Below is a listing. Set down exactly the lines from the one containing "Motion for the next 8" through the one containing "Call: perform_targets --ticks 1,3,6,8", both ends included, and leave out the rest.

MATERIAL PROVIDED Block Start

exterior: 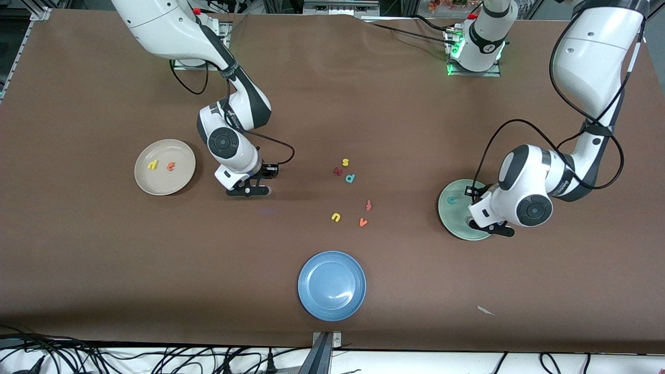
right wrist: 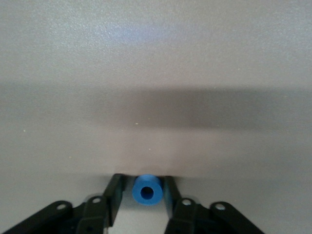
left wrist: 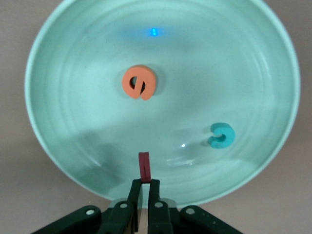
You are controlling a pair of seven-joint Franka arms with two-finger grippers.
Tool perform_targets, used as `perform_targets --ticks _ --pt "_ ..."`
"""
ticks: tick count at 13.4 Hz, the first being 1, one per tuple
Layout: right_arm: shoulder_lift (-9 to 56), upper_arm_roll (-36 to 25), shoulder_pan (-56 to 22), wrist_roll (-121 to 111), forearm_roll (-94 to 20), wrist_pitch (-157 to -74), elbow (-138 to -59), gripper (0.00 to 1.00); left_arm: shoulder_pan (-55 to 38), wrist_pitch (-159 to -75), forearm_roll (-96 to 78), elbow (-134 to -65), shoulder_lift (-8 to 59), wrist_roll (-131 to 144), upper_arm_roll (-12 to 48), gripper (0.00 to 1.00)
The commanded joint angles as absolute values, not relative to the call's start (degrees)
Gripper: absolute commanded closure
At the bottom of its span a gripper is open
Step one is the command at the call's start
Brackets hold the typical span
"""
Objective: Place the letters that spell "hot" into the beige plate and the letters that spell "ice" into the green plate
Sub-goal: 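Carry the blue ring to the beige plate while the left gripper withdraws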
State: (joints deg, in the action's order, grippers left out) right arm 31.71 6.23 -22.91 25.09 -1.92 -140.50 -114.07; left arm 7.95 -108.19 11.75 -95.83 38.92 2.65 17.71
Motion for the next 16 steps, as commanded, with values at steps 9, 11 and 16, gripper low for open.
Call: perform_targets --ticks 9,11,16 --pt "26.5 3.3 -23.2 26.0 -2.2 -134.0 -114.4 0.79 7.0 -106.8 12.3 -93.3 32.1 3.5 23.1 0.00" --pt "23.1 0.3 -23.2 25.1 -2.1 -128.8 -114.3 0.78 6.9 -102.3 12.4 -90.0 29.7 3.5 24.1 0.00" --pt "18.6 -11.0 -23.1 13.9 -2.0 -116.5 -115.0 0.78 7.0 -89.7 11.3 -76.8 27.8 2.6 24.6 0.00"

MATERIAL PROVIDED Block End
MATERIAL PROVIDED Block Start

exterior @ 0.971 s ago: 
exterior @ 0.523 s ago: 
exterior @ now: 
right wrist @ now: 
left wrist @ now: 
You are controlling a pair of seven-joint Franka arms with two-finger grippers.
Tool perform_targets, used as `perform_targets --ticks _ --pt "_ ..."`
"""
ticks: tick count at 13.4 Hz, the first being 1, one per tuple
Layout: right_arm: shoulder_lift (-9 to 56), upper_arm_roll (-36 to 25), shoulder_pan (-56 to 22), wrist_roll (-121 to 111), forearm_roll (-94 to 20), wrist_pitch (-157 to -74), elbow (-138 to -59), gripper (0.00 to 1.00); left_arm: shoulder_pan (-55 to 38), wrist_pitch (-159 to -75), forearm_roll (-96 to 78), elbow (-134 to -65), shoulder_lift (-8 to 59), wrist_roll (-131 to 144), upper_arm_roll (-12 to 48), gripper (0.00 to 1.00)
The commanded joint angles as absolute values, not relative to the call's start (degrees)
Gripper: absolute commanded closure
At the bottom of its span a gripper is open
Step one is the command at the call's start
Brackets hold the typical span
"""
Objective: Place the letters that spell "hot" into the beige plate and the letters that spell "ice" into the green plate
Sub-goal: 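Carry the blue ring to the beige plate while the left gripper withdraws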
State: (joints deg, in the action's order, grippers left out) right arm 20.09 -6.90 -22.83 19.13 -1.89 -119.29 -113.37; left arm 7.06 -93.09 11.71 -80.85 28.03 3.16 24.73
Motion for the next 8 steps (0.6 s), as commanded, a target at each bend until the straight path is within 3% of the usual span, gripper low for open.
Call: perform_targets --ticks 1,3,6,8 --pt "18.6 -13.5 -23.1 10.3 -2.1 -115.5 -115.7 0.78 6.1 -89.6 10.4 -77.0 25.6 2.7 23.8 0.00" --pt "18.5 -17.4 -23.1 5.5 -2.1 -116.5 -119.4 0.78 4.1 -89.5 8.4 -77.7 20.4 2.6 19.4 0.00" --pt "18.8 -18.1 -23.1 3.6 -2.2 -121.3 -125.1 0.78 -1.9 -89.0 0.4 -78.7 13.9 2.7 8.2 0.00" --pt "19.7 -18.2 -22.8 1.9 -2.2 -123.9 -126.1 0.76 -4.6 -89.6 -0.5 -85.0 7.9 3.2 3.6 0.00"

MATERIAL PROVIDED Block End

◆ **FINISHED TASK**
Motion for the next 8 steps (0.6 s), as commanded, a target at each bend until the straight path is within 3% of the usual span, gripper low for open.
Call: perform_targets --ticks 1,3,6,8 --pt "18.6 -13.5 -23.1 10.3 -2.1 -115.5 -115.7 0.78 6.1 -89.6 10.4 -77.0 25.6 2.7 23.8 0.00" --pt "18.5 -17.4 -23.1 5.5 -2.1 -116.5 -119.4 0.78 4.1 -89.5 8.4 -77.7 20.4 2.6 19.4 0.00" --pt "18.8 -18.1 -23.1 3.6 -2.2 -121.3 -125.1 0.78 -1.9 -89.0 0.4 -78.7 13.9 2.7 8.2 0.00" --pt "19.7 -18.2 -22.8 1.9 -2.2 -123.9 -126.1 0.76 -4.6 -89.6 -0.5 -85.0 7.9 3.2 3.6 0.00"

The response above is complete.